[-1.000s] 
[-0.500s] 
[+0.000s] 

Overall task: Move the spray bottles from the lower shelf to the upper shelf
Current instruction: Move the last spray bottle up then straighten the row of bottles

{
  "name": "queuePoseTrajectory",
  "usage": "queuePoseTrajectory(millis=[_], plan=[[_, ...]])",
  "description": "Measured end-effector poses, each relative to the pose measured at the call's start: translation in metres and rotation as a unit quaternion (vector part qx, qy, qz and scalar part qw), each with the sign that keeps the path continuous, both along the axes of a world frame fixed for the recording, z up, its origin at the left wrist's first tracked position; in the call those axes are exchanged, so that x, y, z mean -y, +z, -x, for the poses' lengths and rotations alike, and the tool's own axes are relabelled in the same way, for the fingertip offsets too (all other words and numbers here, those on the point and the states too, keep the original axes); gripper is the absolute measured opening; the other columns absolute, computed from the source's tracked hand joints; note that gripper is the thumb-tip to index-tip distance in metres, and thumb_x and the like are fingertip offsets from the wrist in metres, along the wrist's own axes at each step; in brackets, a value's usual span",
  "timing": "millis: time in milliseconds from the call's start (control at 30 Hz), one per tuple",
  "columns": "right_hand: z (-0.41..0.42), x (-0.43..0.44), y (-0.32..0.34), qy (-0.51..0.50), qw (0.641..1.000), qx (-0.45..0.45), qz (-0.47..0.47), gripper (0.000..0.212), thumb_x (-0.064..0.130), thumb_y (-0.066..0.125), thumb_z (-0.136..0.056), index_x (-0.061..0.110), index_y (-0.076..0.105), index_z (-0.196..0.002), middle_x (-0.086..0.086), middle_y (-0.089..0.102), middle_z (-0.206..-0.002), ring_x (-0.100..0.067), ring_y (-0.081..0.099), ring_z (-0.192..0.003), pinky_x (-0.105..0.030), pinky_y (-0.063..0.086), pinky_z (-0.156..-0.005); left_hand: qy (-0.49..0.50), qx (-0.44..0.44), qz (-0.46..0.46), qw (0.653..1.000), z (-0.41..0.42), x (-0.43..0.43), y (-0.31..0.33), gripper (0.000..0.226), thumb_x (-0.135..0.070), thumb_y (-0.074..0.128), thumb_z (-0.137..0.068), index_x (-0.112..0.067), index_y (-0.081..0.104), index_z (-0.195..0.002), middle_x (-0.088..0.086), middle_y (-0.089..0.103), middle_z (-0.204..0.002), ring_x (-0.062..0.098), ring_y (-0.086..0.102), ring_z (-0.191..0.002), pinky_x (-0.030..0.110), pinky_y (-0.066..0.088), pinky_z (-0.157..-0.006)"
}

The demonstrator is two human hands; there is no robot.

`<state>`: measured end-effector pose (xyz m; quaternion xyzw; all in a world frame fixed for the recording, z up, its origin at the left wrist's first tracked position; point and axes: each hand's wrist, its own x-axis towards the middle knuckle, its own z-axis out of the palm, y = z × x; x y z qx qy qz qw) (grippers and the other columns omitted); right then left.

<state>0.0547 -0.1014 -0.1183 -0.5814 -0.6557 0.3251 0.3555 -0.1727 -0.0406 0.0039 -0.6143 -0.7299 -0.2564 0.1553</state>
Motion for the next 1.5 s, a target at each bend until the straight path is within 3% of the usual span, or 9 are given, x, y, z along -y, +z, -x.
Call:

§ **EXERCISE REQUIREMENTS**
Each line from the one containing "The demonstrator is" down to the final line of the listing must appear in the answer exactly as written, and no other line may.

§ **EXERCISE RESULT**
The demonstrator is two human hands; there is no robot.

`<state>`: measured end-effector pose (xyz m; quaternion xyzw; all in a world frame fixed for the recording, z up, its origin at the left wrist's first tracked position; point and axes: each hand's wrist, its own x-axis towards the middle knuckle, its own z-axis out of the palm, y = z × x; x y z qx qy qz qw) (grippers and the other columns omitted); right then left.

<state>0.0547 -0.1014 -0.1183 -0.5814 -0.6557 0.3251 0.3555 -0.1727 -0.0406 0.0039 -0.6143 -0.7299 -0.2564 0.1553</state>
Motion for the next 1.5 s, a target at each bend until the straight path is within 3% of the usual span, or 9 are given, x, y, z along -y, +z, -x.
Call:

The work for this exercise is now done.